References: [1] https://www.nature.com/articles/s41565-022-01246-z [2] https://www.technologyreview.com/2022/04/14/1057194/kast-researchers-develop-solvent-selection-tool-for-organic-thermoelectrics/ [3] https://www.nature.com/articles/s41586-022-04474-x [4] https://www.bbc.com/news/technology-61088937 [5] https://www.technologyreview.com/2022/04/14/1057194/kast-researchers-develop-solvent-selection-tool-for-organic-thermoelectrics/ [6] https://www.space.com/americium-241-nasa-space-missions.html [7] https://www.technologyreview.com/2022/04/20/1058644/google-geothermal-research-clean-energy/ [8] https://www.nytimes.com/2022/04/20/science/dolphin-vortex-rings-mystery-solved.html [9] https://www.technologyreview.com/2022/04/18/1058277/robot-safety-debate-lashes-out-mid-air/ [10] https://www.bbc.com/news/world-asia-61075640 [11] https://www.reuters.com/business/energy/canadas-atomic-energy-of-canada-to-power-new-nuclear-reactor-2022-04-18/ [12] https://www.reuters.com/business/energy/us-nuclear-waste-disposal-time-cut-20-years-2022-04-18/ [13] https://www.bbc.com/news/science-environment-61088038
- The innovative approach developed by researchers at KAUST, using Multivariate Fusion Data Analysis (MFDA), could significantly impact various industries, including science, technology, and finance, due to its potential for increasing power output in organic thermoelectrics while reducing time and resources.

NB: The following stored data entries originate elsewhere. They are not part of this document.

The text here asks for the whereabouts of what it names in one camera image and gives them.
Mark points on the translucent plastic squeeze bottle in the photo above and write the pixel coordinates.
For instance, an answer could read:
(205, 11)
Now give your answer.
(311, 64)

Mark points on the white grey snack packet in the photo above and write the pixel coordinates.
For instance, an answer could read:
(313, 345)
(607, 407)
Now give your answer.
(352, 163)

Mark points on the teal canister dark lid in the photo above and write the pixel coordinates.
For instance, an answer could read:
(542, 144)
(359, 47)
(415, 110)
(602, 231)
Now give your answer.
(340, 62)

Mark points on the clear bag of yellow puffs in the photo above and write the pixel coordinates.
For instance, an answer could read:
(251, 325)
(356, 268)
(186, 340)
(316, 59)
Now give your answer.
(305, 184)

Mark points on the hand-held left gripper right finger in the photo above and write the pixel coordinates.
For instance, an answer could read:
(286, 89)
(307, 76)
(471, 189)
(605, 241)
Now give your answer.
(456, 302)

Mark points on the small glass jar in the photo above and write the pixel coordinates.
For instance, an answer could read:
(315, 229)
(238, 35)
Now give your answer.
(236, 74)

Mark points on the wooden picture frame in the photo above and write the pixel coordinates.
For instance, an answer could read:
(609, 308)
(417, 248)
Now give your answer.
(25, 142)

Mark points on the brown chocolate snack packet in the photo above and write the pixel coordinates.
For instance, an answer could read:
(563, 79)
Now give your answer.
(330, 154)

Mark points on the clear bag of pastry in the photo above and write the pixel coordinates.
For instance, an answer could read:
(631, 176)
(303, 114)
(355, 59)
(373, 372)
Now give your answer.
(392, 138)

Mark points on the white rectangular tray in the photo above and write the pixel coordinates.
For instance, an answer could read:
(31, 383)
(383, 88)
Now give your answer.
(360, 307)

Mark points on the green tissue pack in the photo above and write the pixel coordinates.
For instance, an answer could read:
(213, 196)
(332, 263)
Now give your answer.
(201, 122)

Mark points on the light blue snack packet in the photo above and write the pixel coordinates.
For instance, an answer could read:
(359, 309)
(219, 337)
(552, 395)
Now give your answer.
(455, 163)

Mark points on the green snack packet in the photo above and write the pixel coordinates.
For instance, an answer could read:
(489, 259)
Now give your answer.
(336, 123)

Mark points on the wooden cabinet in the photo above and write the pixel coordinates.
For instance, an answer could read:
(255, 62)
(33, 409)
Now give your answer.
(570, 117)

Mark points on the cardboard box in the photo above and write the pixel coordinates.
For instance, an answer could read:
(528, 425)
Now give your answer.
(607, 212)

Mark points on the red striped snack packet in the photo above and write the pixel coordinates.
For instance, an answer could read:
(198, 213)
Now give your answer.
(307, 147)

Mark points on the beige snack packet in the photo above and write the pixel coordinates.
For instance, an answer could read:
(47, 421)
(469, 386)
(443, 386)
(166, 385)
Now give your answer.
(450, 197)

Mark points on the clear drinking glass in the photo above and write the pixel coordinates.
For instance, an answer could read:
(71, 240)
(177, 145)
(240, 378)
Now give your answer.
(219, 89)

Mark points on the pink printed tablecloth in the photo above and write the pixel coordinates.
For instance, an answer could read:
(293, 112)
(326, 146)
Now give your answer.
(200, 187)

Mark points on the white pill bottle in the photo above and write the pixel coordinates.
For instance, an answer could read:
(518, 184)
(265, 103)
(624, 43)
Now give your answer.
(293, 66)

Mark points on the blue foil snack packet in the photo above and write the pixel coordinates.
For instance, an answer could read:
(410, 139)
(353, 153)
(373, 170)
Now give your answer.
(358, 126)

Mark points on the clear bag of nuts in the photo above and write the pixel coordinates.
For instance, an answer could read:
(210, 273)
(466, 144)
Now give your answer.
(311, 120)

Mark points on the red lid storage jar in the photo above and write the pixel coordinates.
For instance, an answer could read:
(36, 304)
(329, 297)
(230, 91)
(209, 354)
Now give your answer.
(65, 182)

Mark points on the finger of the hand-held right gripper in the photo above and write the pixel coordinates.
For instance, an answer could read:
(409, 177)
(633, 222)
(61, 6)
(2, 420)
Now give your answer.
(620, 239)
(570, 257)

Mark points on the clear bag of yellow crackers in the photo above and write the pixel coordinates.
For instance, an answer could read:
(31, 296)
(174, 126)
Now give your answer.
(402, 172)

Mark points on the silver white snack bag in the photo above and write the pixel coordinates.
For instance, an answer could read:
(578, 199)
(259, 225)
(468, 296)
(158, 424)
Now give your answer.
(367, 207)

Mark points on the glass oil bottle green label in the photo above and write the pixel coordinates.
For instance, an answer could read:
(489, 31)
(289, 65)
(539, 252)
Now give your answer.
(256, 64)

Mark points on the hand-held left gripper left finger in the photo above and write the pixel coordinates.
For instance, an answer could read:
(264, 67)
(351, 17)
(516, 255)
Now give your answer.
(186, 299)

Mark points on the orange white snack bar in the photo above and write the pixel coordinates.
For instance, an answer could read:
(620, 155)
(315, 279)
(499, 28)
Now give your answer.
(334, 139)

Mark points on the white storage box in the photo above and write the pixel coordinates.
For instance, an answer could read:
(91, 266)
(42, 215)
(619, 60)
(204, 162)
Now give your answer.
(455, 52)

- In the realm of science and technology, the use of chlorobenzene, the optimal solvent discovered by KAUST, has the potential to revolutionize the industry, as it could unlock 20 times more power in organic thermoelectrics, replacing traditional trial-and-error chemistry with targeted solvent engineering.
- The scientific advancements in energy transition, such as Google's geothermal experiments and the biodegradable bioplastic found in extreme deep-sea conditions, hold promise for the finance sector, potentially leading to significant investments in clean and sustainable energy solutions.